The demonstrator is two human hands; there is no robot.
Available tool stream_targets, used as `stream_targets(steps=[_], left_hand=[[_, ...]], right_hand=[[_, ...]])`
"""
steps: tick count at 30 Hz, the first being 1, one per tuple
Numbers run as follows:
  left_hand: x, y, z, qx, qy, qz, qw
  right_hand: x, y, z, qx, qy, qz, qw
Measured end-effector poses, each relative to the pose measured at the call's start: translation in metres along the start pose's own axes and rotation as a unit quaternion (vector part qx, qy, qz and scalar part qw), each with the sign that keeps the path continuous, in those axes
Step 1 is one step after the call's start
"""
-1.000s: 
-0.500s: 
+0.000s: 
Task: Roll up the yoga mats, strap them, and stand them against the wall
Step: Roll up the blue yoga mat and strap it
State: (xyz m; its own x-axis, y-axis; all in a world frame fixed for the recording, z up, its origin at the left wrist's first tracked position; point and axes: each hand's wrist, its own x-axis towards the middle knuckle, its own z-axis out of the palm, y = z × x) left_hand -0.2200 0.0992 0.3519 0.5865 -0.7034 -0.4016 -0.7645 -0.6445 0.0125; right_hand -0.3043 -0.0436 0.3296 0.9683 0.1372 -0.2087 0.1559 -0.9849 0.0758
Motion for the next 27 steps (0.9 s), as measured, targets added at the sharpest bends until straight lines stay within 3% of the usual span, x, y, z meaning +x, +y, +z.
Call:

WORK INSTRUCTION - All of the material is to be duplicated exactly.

RESPONSE TO THIS EXERCISE -
The demonstrator is two human hands; there is no robot.
Available tool stream_targets, used as `stream_targets(steps=[_], left_hand=[[_, ...]], right_hand=[[_, ...]])`
"""
steps: tick count at 30 Hz, the first being 1, one per tuple
Numbers run as follows:
  left_hand: x, y, z, qx, qy, qz, qw
  right_hand: x, y, z, qx, qy, qz, qw
Measured end-effector poses, each relative to the pose measured at the call's start: translation in metres along the start pose's own axes and rotation as a unit quaternion (vector part qx, qy, qz and scalar part qw), each with the sign that keeps the path continuous, in those axes
Step 1 is one step after the call's start
"""
-1.000s: 
-0.500s: 
+0.000s: 
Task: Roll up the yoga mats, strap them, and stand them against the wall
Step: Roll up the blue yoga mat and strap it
State: (xyz m; its own x-axis, y-axis; all in a world frame fixed for the recording, z up, its origin at the left wrist's first tracked position; point and axes: each hand's wrist, its own x-axis towards the middle knuckle, its own z-axis out of the palm, y = z × x) left_hand -0.2200 0.0992 0.3519 0.5865 -0.7034 -0.4016 -0.7645 -0.6445 0.0125; right_hand -0.3043 -0.0436 0.3296 0.9683 0.1372 -0.2087 0.1559 -0.9849 0.0758
Motion for the next 27 steps (0.9 s), as measured, targets added at the sharpest bends until straight lines stay within 3% of the usual span, x, y, z meaning +x, +y, +z.
Call:

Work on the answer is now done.